Tuesday, October 3, 2006
I was looking at the moon last night. I was thinking... praying... hoping I was being heard - hoping this particular prayer wasn't getting stuck in God's inbox. This prayer was important, and I needed God's ear.
I stood there - underneath that brilliant moon - for some time. It was strangely comforting. I was comforted because even though my problems and prayers have changed with the circumstances in my life, that brilliant moon never changes. I mean, sure - some nights the moon is barely a sliver in the sky, but regardless of how big or small (or near or far) it seems - its presence is constant. It's always there. The same moon I played under as a child, wished upon as a teenager, and married under as an adult... it hasn't changed.

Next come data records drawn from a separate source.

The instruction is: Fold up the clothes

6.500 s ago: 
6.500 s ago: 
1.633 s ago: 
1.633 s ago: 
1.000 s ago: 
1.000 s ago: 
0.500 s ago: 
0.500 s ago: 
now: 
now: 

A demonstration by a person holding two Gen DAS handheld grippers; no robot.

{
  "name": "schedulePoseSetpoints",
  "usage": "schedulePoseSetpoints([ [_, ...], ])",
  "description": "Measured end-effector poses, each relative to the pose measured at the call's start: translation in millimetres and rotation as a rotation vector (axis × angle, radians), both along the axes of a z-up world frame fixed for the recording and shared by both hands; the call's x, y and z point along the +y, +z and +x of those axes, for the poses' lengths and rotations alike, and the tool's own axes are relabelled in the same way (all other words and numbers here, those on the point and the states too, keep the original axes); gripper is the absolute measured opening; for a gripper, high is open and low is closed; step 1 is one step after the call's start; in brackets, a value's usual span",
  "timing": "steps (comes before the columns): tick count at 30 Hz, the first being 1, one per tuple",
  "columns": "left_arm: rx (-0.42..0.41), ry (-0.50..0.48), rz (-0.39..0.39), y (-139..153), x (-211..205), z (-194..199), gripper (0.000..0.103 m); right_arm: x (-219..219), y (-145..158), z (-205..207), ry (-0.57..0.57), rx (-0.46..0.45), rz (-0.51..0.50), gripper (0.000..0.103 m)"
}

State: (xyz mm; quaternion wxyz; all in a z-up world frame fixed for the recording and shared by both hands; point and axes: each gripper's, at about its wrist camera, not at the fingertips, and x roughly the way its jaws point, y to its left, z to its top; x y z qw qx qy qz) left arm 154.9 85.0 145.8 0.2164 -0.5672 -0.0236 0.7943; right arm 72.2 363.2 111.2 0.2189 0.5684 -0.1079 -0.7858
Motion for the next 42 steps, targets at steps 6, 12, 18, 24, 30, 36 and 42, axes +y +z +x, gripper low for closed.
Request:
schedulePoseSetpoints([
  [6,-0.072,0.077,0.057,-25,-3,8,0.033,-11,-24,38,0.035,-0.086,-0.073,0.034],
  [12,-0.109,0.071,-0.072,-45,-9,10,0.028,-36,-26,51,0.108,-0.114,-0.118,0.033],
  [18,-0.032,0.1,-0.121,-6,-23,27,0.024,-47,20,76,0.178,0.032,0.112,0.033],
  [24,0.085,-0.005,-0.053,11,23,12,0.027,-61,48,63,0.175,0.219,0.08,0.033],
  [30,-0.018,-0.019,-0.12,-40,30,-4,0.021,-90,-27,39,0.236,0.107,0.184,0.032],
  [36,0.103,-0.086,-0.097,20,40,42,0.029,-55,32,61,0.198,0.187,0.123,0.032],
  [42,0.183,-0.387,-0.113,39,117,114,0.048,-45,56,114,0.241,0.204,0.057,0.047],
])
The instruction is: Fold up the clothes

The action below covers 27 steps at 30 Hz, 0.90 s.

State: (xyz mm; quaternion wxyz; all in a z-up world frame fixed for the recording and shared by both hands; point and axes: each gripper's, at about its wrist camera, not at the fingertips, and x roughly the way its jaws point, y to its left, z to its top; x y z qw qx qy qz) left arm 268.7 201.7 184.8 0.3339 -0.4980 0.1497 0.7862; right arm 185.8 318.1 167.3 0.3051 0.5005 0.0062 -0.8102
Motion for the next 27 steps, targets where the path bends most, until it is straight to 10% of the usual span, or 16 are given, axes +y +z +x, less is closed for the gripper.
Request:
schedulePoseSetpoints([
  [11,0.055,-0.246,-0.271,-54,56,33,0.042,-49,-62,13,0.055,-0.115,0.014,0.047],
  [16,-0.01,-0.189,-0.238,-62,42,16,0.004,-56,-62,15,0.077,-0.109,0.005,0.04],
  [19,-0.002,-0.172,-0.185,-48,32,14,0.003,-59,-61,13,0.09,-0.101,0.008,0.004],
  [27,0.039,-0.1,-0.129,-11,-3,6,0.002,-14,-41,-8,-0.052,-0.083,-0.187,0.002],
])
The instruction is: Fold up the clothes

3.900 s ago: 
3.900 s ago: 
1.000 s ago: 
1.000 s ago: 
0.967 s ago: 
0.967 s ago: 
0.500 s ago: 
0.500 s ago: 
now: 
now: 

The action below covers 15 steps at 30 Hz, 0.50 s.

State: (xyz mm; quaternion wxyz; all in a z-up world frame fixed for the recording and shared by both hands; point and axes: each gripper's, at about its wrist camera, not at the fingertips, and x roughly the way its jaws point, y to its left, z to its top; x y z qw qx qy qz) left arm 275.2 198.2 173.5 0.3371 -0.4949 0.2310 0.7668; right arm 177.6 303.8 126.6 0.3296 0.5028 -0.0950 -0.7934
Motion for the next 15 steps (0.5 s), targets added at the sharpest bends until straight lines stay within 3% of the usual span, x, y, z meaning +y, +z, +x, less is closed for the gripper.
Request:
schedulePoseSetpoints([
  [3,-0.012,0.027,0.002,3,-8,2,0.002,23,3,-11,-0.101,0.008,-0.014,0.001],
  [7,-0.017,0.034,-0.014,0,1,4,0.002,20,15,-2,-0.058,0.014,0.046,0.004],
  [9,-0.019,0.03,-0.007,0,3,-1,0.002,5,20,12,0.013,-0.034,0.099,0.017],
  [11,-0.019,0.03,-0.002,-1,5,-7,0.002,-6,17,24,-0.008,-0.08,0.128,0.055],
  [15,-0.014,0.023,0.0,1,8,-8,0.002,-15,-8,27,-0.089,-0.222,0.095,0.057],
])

That's something. When you think about it, there are very few things in life that are permanent. Think back five years. Ten years. What's in your life today- or is not in your life today- that wasn't (was?) there then? More than likely, you can think of something. Like one of my favorite singers says, everything is temporary if you give it enough time.
But I'm glad. I'm glad some things are fleeting. Life would be unnavigable if everything and everyone stuck around forever. And yet... and yet... I'm thankful some things are immutable. Like the Creator. The Creator who decorated His sky with a sun to guide us by day and a moon to comfort us by night.
So as I stood last night... looking at the moon... appreciating its enduring beauty... I gave thanks for the temporary - and the permanent - in my life. [Change is nothing to fear, and constants are nothing to snub.] And just as I did, I felt my soul expand... expand in worship, and in awe... of my Creator.